In the realm of energy storage, ensuring the safety and efficiency of lithium-ion batteries is paramount. A team of researchers from the University of Cincinnati, led by Dr. Xuguang Zhang and Dr. Yi Zheng, has developed an innovative thermal management system for lithium-ion pouch cells (LIPCs) that could significantly enhance battery performance and longevity.
The researchers have introduced a lightweight hybrid battery thermal management system (BTMS) that combines active liquid cooling with composite phase change material (CPCM) based thermal buffering. This system is fabricated using a 3D printing process that creates a hexagonal architecture, allowing for sealed CPCM encapsulation and isolated liquid cooling pathways within a single carbon fiber reinforced nylon module. This design effectively eliminates leakage risks while enabling precise geometric control.

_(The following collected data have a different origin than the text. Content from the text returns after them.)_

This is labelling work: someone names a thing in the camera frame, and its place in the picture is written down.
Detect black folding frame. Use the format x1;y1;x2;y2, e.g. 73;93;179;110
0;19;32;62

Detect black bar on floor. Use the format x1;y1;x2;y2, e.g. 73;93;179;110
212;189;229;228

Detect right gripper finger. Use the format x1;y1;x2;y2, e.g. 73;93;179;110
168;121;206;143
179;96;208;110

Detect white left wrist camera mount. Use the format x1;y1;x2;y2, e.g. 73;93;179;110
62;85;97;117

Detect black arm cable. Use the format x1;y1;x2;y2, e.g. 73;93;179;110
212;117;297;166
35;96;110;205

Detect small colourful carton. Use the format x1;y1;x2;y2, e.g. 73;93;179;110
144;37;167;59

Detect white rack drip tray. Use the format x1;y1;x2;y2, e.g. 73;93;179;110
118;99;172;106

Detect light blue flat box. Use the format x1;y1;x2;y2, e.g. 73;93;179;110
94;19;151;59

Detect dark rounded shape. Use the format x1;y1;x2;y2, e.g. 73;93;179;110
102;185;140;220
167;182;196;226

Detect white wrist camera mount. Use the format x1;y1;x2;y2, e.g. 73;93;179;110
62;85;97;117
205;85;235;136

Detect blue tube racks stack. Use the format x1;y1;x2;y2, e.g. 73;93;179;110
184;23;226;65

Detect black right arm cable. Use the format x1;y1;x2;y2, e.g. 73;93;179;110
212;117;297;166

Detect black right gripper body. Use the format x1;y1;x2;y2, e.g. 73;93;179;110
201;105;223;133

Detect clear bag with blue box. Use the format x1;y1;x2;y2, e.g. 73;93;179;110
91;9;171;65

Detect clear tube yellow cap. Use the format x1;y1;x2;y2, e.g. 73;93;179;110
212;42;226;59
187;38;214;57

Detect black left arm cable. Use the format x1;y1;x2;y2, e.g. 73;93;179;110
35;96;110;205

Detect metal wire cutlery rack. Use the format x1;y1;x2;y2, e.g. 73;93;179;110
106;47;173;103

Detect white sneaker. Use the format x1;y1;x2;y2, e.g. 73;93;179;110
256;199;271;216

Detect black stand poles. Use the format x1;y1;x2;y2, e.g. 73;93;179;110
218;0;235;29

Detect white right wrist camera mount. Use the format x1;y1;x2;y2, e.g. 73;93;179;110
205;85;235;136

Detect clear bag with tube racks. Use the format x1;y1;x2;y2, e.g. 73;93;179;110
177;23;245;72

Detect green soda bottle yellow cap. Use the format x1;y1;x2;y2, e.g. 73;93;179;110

The hexagonal design of the CPCM cavities maximizes the interfacial area and shortens internal conduction paths, accelerating latent heat absorption. Meanwhile, embedded serpentine liquid channels provide continuous convective heat removal and prevent CPCM saturation. To overcome the low thermal conductivity of conventional paraffin-based materials, the researchers employed a nanocarbon-enhanced CPCM.
This advanced BTMS is particularly beneficial for high-power operating conditions where conventional systems struggle to balance cooling effectiveness, structural simplicity, and weight. The practical applications for the energy sector are significant, as improved thermal management can lead to enhanced battery performance, increased durability, and improved safety.
The research was published in the journal Applied Thermal Engineering, providing a promising avenue for advancing thermal management technologies in the energy industry.
This article is based on research available at arXiv.